Political blogger Guido Fawkes, who published a redacted version of the spreadsheet, says two serving Cabinet ministers and 18 serving ministers are accused of inappropriate sexual behaviour, with their names set alongside accusations such as “perpetually intoxicated and very inappropriate with women”.
News of the dossier comes after International Trade Minister Mark Garnier admitted allegations made in a Mail on Sunday story that he referred to his secretary as “sugar t*ts” and made her buy sex toys for him. Former work and pensions secretary Stephen Crabb, meanwhile, apologised for “sexual chatter” with a 19-year-old who applied for a job in his office.
Harassment questions to ‘dominate’ at Westminster
Allegations surrounding the dossier will ensure that “questions about harassment will continue to dominate at Westminster, despite Theresa May’s attempt to get a grip on the issue with her letter to Commons Speaker John Bercow calling for new procedures to support parliamentary staff”, says Politico’s Jack Blanchard.
In the letter, May called on Bercow to establish an independent mediation service for staff wanting to raise concerns about MPs’ behaviour, and to enforce a grievance procedure that is currently voluntary.
All of the 36 spreadsheet allegations “are likely to be in the Whips’ ‘black book’ (also known as the ‘dirt book’), a list of secrets that can be used to get MPs to vote the right way”, says HuffPost’s Paul Waugh.

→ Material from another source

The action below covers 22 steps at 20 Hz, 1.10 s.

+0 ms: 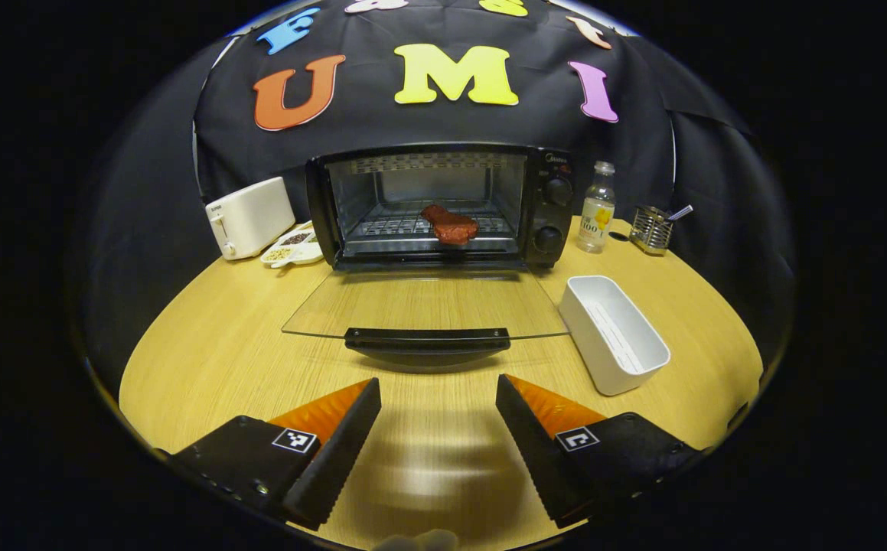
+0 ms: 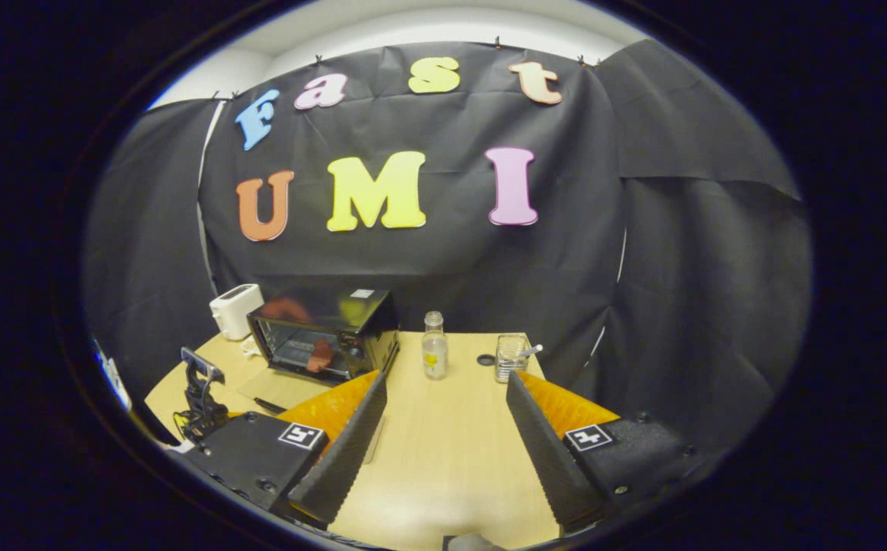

Downing Street has denied that the PM was given regular updates on the sexual antics of her MPs, “but no one denies the whips’ black book exists”, Waugh adds.
Former No. 10 communications chief Katie Perrior told BBC Breakfast that the black book content was used to tell MPs “you will vote in a certain way - or we will tell your wife exactly what you’ve been up to”.
The Guardian’s Heather Stewart and Peter Walker say Labour MPs “believe more allegations will emerge on their own side”. According to The Times, at least four Labour MPs have been accused of “harassing young women” -and two of the accused have served at some point in Jeremy Corbyn’s shadow cabinet.
“May is vulnerable on two fronts,” says Andrew Sparrow in The Guardian. “First, if sexual harassment has been a well-known and endemic problem at Westminster for so long, as is being alleged, why is she only acting now?” And, “while it is accepted that this is a problem for all political parties, May does have a particular difficulty: the dossier just relates to Tory MPs”.
That the “government whips know about much, if not all, of what goes on, and report it to the Prime Minister without apparently very much being done demonstrates that the No. 1 priority is the Conservative Party, its reputation and its majority”, adds The Times’s Matt Chorley.